TASK INSTRUCTIONS: The response should be exactly the number of lines in the material below that contain the word "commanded".

Segment Start: RECORDS PROVIDED

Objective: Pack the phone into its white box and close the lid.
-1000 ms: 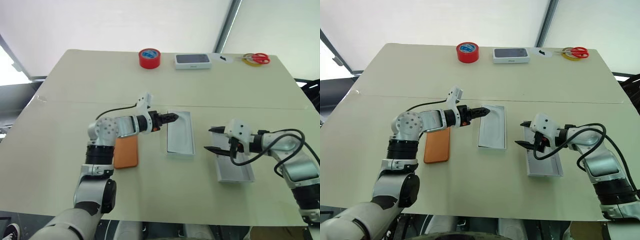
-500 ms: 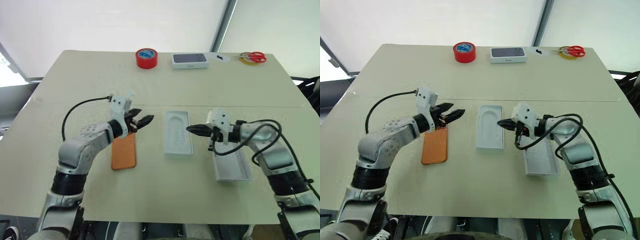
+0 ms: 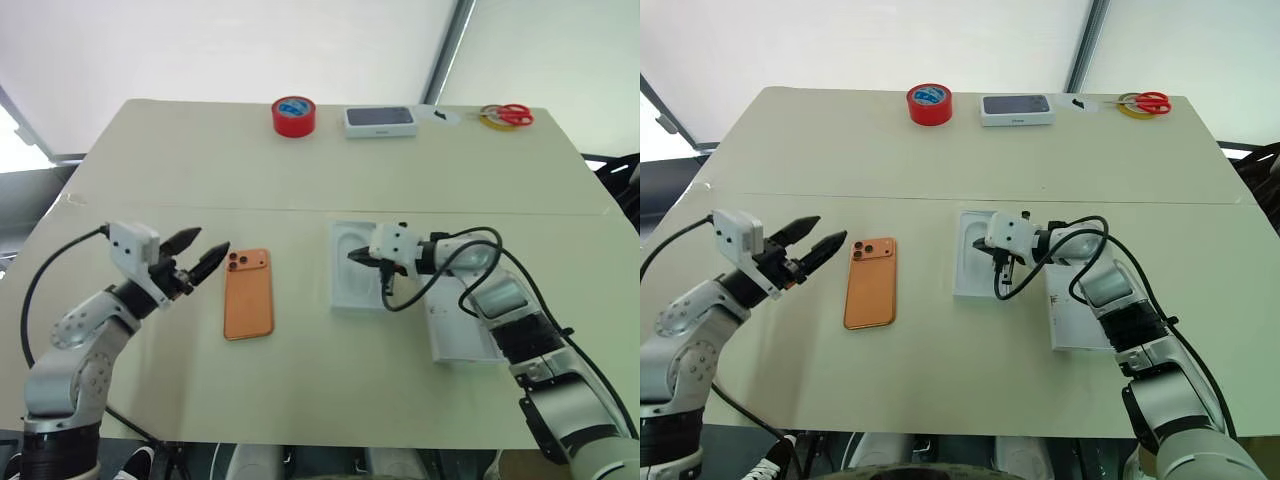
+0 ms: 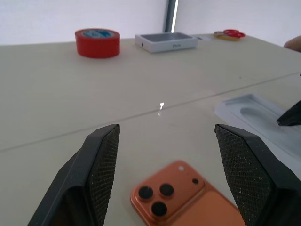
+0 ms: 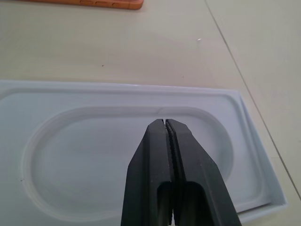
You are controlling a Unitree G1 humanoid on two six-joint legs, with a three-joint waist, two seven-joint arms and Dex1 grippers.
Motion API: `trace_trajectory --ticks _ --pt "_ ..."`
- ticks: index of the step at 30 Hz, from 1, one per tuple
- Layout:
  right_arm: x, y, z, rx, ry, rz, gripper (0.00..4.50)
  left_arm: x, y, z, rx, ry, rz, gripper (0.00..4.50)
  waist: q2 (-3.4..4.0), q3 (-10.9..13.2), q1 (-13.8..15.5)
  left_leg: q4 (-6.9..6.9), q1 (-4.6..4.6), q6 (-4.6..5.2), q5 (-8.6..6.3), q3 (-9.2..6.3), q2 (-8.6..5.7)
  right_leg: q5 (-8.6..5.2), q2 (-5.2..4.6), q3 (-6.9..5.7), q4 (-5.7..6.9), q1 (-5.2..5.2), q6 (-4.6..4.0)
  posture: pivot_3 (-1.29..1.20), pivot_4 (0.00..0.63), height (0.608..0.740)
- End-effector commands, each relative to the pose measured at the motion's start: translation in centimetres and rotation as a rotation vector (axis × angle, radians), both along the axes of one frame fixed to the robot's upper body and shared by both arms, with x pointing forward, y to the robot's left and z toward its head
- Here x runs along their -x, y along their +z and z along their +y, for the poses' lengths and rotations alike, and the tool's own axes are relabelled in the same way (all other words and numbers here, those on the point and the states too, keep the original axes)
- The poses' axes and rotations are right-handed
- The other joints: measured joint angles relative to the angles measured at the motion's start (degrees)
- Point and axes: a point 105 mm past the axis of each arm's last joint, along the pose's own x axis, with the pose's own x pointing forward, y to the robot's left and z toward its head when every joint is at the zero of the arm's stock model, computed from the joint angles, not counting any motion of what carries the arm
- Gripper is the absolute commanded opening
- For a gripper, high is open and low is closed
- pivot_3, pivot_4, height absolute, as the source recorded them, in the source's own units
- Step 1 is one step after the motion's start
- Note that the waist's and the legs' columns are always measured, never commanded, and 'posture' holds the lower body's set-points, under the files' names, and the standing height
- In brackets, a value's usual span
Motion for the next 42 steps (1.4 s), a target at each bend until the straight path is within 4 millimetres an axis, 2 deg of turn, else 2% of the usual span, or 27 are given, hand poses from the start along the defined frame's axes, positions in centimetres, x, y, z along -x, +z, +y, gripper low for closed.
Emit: trace_trajectory --ticks 1,6,12,15,16,19,21,22,26,28,30,33,37,42 --pt "-0.6 -0.6 -1.7 0.146 0.006 -0.049 0.05 1.1 1.1 -0.7 -0.075 -0.034 -0.077 3.4 0.0 0.0 -0.12 0.0 0.0 0.01 -0.01 0.0 0.0 0.0 -0.02 0.0 0.0 0.01 -0.01 0.0 0.15 0.74" --pt "-0.6 -0.3 -2.1 0.175 0.019 -0.038 0.05 2.4 0.2 -0.5 -0.094 -0.071 -0.041 3.4 0.02 -0.01 -0.31 -0.04 0.0 -0.02 0.0 0.01 0.01 0.0 -0.03 0.0 -0.02 -0.02 -0.02 0.0 0.15 0.74" --pt "0.1 2.0 1.1 -0.048 0.051 -0.017 0.05 2.6 -1.9 1.1 -0.087 -0.024 0.128 3.4 0.03 0.0 -0.52 -0.1 0.01 0.04 -0.04 0.0 0.02 0.0 -0.04 0.01 -0.03 -0.03 -0.03 0.0 0.15 0.74" --pt "-0.1 2.9 1.7 -0.092 0.046 -0.034 0.05 2.6 -1.7 1.5 -0.036 -0.01 0.183 3.4 0.04 0.01 -0.51 -0.16 0.01 0.06 -0.05 0.0 0.02 0.0 -0.04 0.01 -0.02 -0.07 -0.03 0.0 0.15 0.74" --pt "-0.3 3.8 2.1 -0.142 0.034 -0.054 0.05 2.7 -1.5 1.9 -0.011 -0.001 0.205 3.4 0.04 0.01 -0.45 -0.15 0.01 0.06 -0.05 0.0 0.02 0.0 -0.04 0.0 -0.03 -0.06 -0.03 0.0 0.15 0.74" --pt "-0.3 5.1 3.2 -0.197 0.04 -0.053 0.05 3.2 -1.1 2.5 0.11 0.006 0.286 3.4 0.04 0.01 -0.54 -0.16 0.01 0.07 -0.05 -0.01 0.02 0.0 -0.04 0.0 -0.02 -0.06 -0.03 0.0 0.15 0.74" --pt "-0.2 5.8 4.6 -0.212 0.056 -0.073 0.05 3.7 -1.3 2.5 0.249 -0.021 0.396 3.4 0.04 0.01 -0.56 -0.16 0.01 0.06 -0.05 -0.01 0.02 0.0 -0.04 0.0 -0.01 -0.08 -0.03 0.0 0.15 0.74" --pt "0.2 6.0 6.0 -0.224 0.085 -0.074 0.05 3.6 -1.3 2.8 0.255 -0.002 0.404 3.4 0.04 0.01 -0.59 -0.17 0.01 0.06 -0.05 -0.02 0.02 0.0 -0.04 0.0 -0.01 -0.08 -0.03 0.0 0.15 0.74" --pt "2.7 4.9 10.9 -0.206 0.229 -0.023 0.05 3.3 -2.0 2.9 0.299 0.041 0.482 3.4 0.03 0.01 -0.69 -0.22 0.01 0.02 -0.02 -0.03 0.01 0.0 -0.04 -0.01 0.04 -0.14 -0.03 0.0 0.15 0.74" --pt "3.5 4.0 12.5 -0.16 0.281 0.012 0.05 3.5 -3.0 2.6 0.298 0.053 0.553 3.4 0.03 0.01 -0.87 -0.22 0.01 -0.02 0.0 -0.02 0.0 0.0 -0.04 -0.01 0.05 -0.14 -0.03 0.0 0.15 0.74" --pt "3.5 2.3 13.4 -0.027 0.296 -0.003 0.05 3.5 -4.3 2.8 0.283 0.112 0.631 3.4 0.03 0.01 -0.72 -0.22 0.01 -0.04 0.01 -0.02 -0.02 0.0 -0.04 -0.01 0.06 -0.13 -0.03 0.0 0.15 0.74" --pt "3.0 0.4 13.3 0.152 0.271 -0.064 0.05 3.8 -4.8 2.2 0.316 0.093 0.691 3.4 -0.02 -0.03 -0.46 -0.2 0.01 -0.05 0.01 -0.04 -0.04 0.0 -0.05 -0.02 0.07 -0.14 -0.03 0.0 0.15 0.74" --pt "3.7 0.5 12.9 0.153 0.308 0.001 0.05 3.8 -5.4 1.3 0.377 0.071 0.789 3.4 -0.06 -0.05 -0.3 -0.19 0.01 -0.07 0.02 -0.09 -0.09 0.01 -0.09 -0.03 0.06 -0.11 -0.04 0.0 0.15 0.74" --pt "3.2 0.2 12.1 0.201 0.297 -0.007 0.05 3.4 -5.7 0.5 0.416 0.055 0.839 3.4 -0.07 -0.05 -0.52 -0.2 0.01 -0.1 0.04 -0.11 -0.09 0.0 -0.09 -0.04 0.06 -0.12 -0.04 0.0 0.15 0.74"
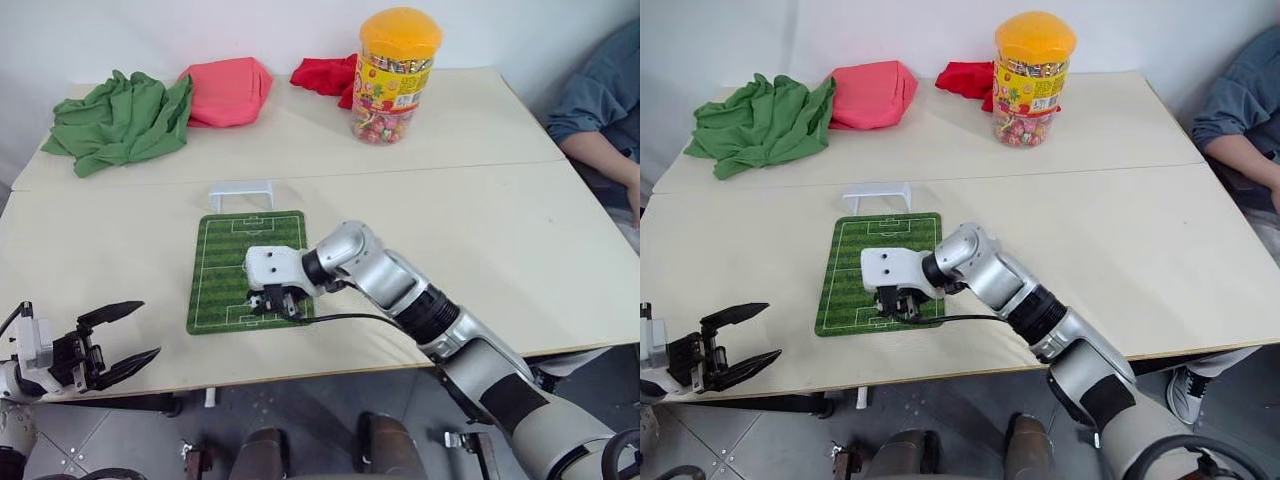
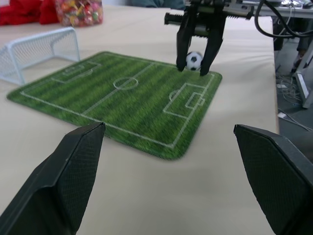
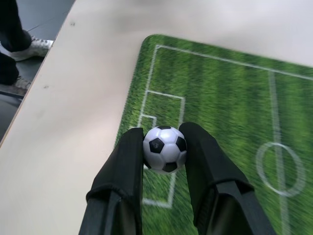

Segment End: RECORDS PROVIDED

WRITTEN ANSWER: 2